11月にエジプトで世界の指導者が集結して気候会議が行われたのをよそに、中国で記録的な干ばつが続き、二酸化炭素排出量や水供給の窮状への影響に対する懸念が高まっている。
すでに最大の二酸化炭素排出国であり、世界全体の年間排出量のおよそ3分の1を占める中国は、メコン川や長江などの主要河川の水力発電施設の出力低下を補うため、石炭火力発電所の増産を余儀なくされていると中国当局者は認めている。
「電力需要の継続的な増加と季節的要因による水力発電能力の不足で、石炭供給の必要性が高まった」と国家開発改革委員会の関係者は2022年8月に国営のグローバル・タイムズ紙に認めた。
ボイス・オブ・アメリカは、中国の発電所が同月の最初の2週間で、前年比15%増の816万トンの石炭を燃やしたと報告している。 生産量の増加は、大きな犠牲を生み出している。これらの工業プラントはガスやその他の廃棄物を排出し、猛暑で水の需要が高まる中で、長年汚染されてきた地下水供給の汚染をさらに悪化させる。
「中国が社会経済発展、農業灌漑、および人口増加のための高い水需要により、数十年にわたって地下水に過度に依存してきたことからも、こうした懸念はさらに悪化している」と、ザ・ディプロマット誌は報じている。
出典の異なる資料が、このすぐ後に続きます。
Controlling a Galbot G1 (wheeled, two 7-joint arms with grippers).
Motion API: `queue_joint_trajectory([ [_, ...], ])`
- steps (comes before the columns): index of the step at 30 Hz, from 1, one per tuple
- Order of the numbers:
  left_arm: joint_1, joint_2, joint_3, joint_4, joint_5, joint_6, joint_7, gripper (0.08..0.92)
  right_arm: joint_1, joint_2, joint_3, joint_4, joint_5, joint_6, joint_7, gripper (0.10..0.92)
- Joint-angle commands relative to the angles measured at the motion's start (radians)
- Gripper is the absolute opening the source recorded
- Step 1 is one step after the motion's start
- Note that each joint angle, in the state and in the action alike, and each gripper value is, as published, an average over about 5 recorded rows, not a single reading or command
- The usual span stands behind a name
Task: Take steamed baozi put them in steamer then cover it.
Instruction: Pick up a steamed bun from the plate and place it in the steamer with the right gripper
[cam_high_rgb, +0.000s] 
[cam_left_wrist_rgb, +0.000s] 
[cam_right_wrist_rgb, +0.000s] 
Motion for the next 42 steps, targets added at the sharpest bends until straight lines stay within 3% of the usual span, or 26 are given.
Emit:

2022年9月に同誌が報じたところによると、地下水は中国の14億人の人口の70 %にとって主要な飲料水源であると同時に、国内の農地の約40%で使用されている。
ディプロマット誌は、「中国の既存の水資源は非常に汚染されており、人間の健康、耕地、河川の水質など、環境や社会に影響を与えていることが、さらに問題を複雑にしている」とし、 「最近の推計によると、中国の都市の80%以上が、家庭、産業、自治体、農業の原因による深刻な汚染に見舞われている。 同様に、2016年に中国政府主導で行われた研究では、中国の地下水の推定80%がヒ素などの重金属を含む汚染物質によって著しく汚染されていることが判明した」と報じている。
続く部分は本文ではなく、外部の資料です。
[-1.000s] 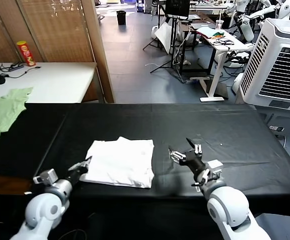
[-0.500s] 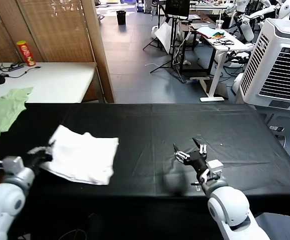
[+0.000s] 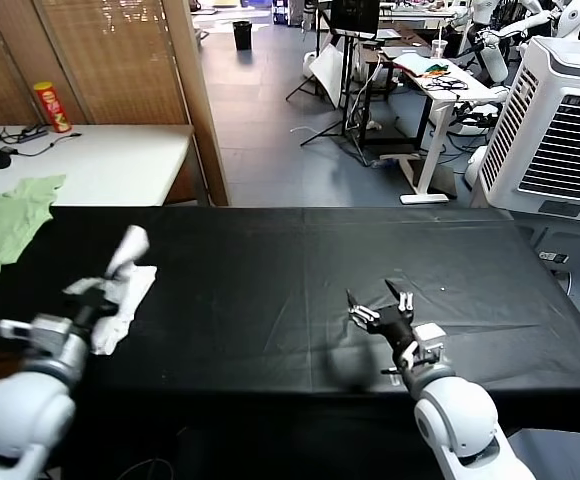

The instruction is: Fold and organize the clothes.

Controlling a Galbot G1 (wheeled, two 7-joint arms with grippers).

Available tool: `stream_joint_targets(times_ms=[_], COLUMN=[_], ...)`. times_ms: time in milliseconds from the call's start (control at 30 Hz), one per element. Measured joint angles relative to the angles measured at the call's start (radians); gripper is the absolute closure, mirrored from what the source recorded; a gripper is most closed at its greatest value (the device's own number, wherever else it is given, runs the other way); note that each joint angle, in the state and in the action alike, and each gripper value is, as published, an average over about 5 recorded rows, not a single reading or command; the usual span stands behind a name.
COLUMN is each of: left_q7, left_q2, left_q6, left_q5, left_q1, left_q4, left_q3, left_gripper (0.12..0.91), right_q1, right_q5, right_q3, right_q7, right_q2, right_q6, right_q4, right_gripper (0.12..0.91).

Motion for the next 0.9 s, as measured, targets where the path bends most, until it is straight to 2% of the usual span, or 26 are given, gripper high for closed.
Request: stream_joint_targets(times_ms=[167,267,400,533,633,767,900], left_q7=[-0.038,-0.042,-0.009,0.048,0.087,0.124,0.140], left_q2=[-0.093,-0.145,-0.187,-0.194,-0.188,-0.175,-0.168], left_q6=[0.004,0.003,-0.015,-0.047,-0.072,-0.116,-0.154], left_q5=[-0.038,-0.045,-0.039,-0.025,-0.019,-0.025,-0.035], left_q1=[-0.034,-0.059,-0.069,-0.067,-0.067,-0.064,-0.057], left_q4=[-0.004,-0.004,0.004,0.002,-0.002,-0.003,-0.007], left_q3=[0.175,0.264,0.335,0.357,0.358,0.349,0.334], left_gripper=[0.885,0.885,0.885,0.875,0.778,0.550,0.340], right_q1=[0.002,0.006,0.010,0.021,0.034,0.051,0.063], right_q5=[0.032,0.052,0.091,0.140,0.186,0.264,0.339], right_q3=[-0.009,-0.024,-0.045,-0.066,-0.084,-0.106,-0.124], right_q7=[0.000,-0.002,-0.008,-0.017,-0.013,-0.003,0.017], right_q2=[0.000,0.002,0.001,0.000,0.000,0.006,0.016], right_q6=[-0.014,-0.024,-0.040,-0.063,-0.086,-0.120,-0.143], right_q4=[-0.008,-0.014,-0.023,-0.036,-0.047,-0.059,-0.072], right_gripper=[0.227,0.227,0.227,0.227,0.227,0.227,0.227])
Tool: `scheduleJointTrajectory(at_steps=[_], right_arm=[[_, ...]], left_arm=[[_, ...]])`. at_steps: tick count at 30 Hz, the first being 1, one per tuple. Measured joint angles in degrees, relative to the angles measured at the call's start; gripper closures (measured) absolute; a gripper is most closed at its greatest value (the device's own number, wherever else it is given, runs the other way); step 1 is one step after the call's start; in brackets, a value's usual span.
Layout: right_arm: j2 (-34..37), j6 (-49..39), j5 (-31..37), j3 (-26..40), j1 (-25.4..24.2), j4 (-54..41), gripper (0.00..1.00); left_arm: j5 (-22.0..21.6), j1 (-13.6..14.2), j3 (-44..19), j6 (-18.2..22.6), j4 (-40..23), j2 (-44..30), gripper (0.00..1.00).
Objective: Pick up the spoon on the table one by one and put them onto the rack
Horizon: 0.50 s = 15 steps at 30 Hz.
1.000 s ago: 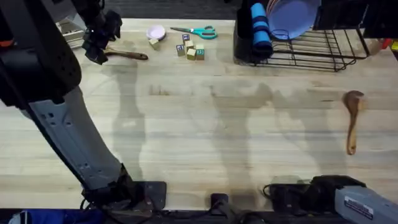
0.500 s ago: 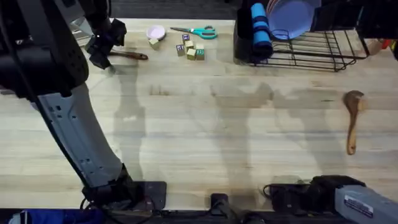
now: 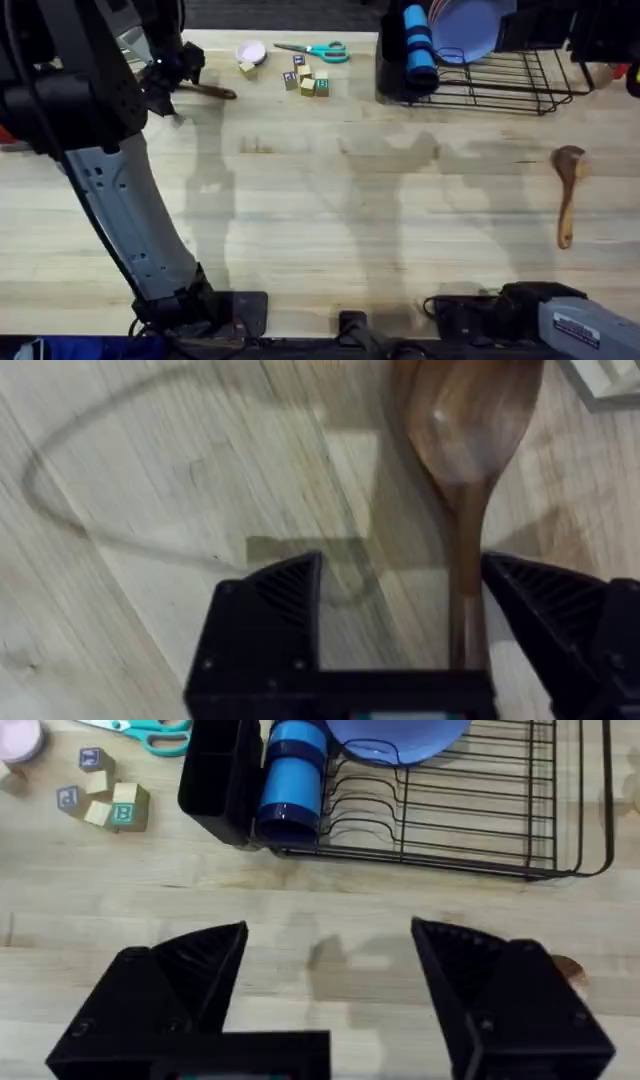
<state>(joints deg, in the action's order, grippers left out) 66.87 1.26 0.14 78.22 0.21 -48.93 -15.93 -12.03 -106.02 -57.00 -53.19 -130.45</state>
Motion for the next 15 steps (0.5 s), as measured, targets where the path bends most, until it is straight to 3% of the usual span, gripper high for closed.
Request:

中国の水政策は他の国々にも脅威を与えており、ラオスやタイといったメコン川下流の近隣諸国が干ばつに苦しむ中、中国はメコン川の巨大ダムで流量を制限しているとして非難されている。 「わずか数十年で、メコン川流域は急速なインフラ整備が行われ、経済成長が促進されたが、環境にも損害を与え、沿岸諸国間の関係にも影響を及ぼした」と、シンガポールと米国の研究者がヨーロッパ地球科学連合のジャーナル「Hydrology and Earth System Sciences」に2022年5月に掲載された研究で指摘している。
状況が改善する見通しは立っていない。 2022年11月にロイター通信が報じたところによると、中国の科学者は今後数か月の間で、水力発電が主要なエネルギー源である地域を含む、中国南部の多くの地域が深刻な干ばつに直面する可能性があると予測している。 これにより、冬季のエネルギー需要を満たすために石炭やその他の化石燃料がより多く燃やされることで、「二酸化炭素排出量が増加し、最終的には異常気象のリスクを高める」ことになる。
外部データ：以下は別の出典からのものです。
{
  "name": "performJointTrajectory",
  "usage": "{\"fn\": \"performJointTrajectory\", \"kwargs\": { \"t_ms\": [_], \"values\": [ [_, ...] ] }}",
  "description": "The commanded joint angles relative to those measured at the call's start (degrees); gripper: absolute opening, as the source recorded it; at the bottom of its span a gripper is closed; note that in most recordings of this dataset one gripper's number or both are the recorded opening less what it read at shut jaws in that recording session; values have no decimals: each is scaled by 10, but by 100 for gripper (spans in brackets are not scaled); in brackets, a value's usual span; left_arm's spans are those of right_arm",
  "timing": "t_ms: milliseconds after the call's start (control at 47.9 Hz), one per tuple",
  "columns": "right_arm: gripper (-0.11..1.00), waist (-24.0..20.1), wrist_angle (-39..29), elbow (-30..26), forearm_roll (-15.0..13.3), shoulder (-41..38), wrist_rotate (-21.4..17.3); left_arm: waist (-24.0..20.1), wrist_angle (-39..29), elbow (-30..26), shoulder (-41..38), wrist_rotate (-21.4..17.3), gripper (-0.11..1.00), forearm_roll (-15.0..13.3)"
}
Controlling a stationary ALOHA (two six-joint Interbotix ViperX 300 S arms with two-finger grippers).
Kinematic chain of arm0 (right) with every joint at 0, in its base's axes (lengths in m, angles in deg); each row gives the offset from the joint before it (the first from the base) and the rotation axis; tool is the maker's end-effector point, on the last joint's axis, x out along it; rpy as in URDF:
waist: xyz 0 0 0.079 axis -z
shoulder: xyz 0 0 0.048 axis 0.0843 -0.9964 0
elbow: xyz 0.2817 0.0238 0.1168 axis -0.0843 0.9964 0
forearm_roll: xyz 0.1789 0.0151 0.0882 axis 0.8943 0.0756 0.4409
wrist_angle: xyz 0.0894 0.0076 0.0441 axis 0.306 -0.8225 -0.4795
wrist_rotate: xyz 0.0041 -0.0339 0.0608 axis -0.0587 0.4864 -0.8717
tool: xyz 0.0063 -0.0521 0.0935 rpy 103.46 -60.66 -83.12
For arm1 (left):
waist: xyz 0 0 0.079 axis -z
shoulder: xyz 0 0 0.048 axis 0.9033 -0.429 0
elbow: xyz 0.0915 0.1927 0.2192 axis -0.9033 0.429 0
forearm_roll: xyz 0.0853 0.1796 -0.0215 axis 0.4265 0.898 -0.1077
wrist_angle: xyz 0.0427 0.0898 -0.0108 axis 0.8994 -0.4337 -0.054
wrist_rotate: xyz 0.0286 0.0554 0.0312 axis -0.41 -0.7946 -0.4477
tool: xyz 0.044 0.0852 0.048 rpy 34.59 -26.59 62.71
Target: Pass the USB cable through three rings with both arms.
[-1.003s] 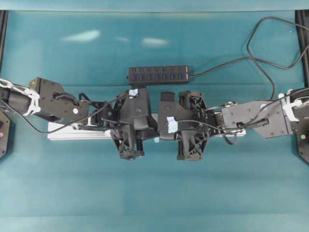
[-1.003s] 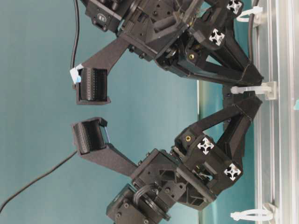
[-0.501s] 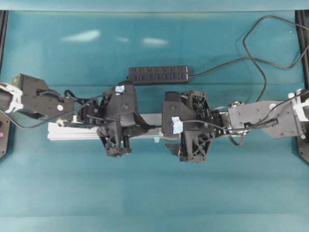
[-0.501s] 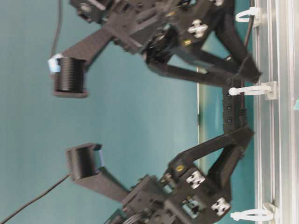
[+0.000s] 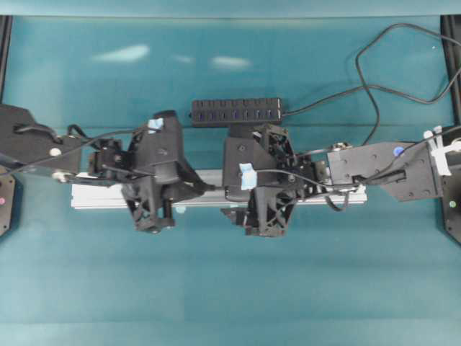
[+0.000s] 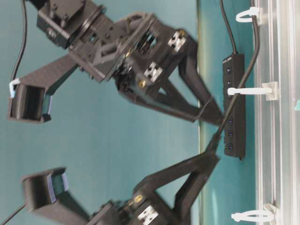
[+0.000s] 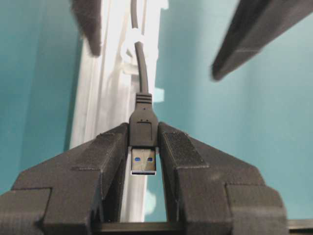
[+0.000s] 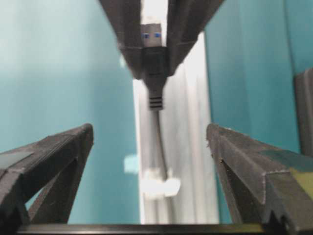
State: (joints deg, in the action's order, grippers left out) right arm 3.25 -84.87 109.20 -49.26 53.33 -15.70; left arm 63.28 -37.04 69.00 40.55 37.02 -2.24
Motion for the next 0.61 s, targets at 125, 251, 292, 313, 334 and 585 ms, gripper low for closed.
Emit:
{"fn": "performJointTrajectory", "kwargs": {
  "t_ms": [125, 251, 292, 313, 334, 585],
  "values": [
    [70, 4, 11, -22, -3, -17, -4, 0, 1, 4, 36, -1, 25, 0],
    [65, 4, 22, -33, -2, -33, -4, -1, 1, 4, 36, -1, 25, 0],
    [63, 4, 24, -36, -2, -35, -4, -1, 1, 4, 36, -1, 25, 1],
    [62, 4, 24, -37, -3, -37, -4, 0, 1, 4, 36, -1, 25, 1],
    [61, 4, 24, -39, -3, -38, -4, -1, 1, 4, 36, -1, 25, 1],
    [27, 3, 25, -43, -3, -39, -3, -1, 1, 4, 36, -1, 25, 0]
  ]
}}
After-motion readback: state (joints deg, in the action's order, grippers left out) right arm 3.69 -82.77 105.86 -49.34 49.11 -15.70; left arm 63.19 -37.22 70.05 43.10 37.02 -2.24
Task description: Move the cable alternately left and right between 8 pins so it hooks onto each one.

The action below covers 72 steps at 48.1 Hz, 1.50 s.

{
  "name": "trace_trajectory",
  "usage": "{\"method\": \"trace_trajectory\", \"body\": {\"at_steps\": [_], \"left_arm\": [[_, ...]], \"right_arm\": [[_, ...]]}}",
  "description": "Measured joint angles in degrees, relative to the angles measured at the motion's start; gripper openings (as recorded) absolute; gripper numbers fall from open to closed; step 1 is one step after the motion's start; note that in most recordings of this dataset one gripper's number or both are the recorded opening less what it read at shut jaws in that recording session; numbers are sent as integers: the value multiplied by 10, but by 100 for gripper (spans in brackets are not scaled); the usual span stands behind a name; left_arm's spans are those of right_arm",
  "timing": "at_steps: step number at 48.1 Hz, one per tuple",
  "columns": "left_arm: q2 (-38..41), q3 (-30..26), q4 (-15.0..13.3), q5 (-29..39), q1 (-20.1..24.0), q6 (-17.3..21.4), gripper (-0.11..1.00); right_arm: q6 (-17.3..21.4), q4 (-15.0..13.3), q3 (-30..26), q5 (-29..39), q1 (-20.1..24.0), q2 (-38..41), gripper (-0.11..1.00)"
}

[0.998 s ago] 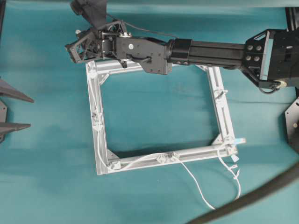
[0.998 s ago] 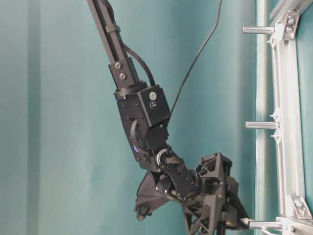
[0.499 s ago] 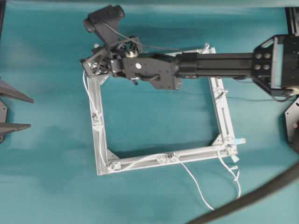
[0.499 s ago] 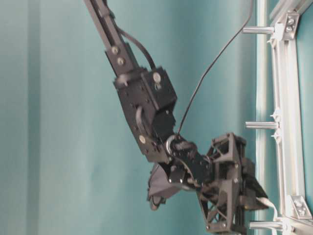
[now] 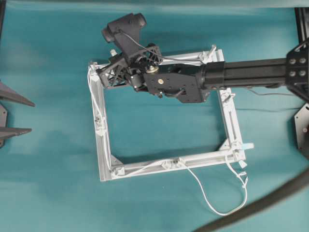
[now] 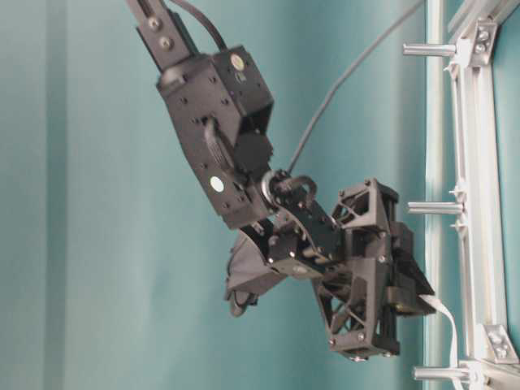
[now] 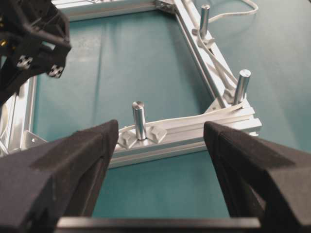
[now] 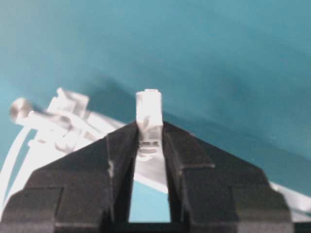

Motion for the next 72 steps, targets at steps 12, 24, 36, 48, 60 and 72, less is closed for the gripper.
{"method": "trace_trajectory", "body": {"at_steps": [12, 24, 36, 48, 60, 72], "left_arm": [[0, 0, -1, -1, 0, 0, 81], [0, 0, -1, -1, -1, 1, 81], [0, 0, -1, -1, -1, 1, 81], [-1, 0, 0, -1, -1, 0, 81], [0, 0, 0, -1, 0, 1, 81], [0, 0, -1, 0, 0, 1, 81]], "right_arm": [[-17, -33, 32, -57, 20, -28, 18], [-40, -47, 83, -92, 40, -66, 17], [-44, -70, 118, -166, 46, -81, 17], [-43, -91, 127, -185, 46, -85, 17], [-43, -92, 148, -207, 43, -91, 17], [-45, -128, 144, -245, 28, -91, 17]]}}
このようなアプローチは「毒で渇きを鎮める」ことに似ていると、非営利団体「グローバルエナジーモニター(Global Energy Monitor)」の研究者ユ・エイクン(Yu Aiqun)氏は2022年8月にCNNに語った。 同氏はさらに、「中国は石炭発電に固執しており、きわめて強く依存している」とし、 「エネルギー問題が発生するたびに、中国は石炭火力に答えを求めようとしている」と述べた。
中国の国家管理下にある公益施設での生産急増で温室効果ガス排出への不安が高まる中、中国共産党の習近平総書記はエジプトで開催された第27回国連気候変動枠組条約締約国会議(COP 27)を欠席することを選択した。同会議では、国家指導者らが「気候変動緊急事態への取り組みに重要な一連の問題について」誓約を再確認した。
AP通信が報じたところでは、米国のジョー・バイデン大統領は第27回国連気候変動枠組条約締約国会議で講演し、アフリカの気候変動への適応を支援するために約20億円(1億5000万米ドル)の拠出を発表した。 バイデン大統領は、「この会議は、我々が未来に改めてコミットし、より良い未来を描くための能力を共有する瞬間でなければならない」と述べた。
ドイツの特別気候特使ジェニファー・モーガン(Jennifer Morgan)氏がAP通信に語ったところによると、バイデン大統領は「気候危機は、米国国内の最優先事項であり、他の国々と協力して国際的に法を通過させることを明確に」示した。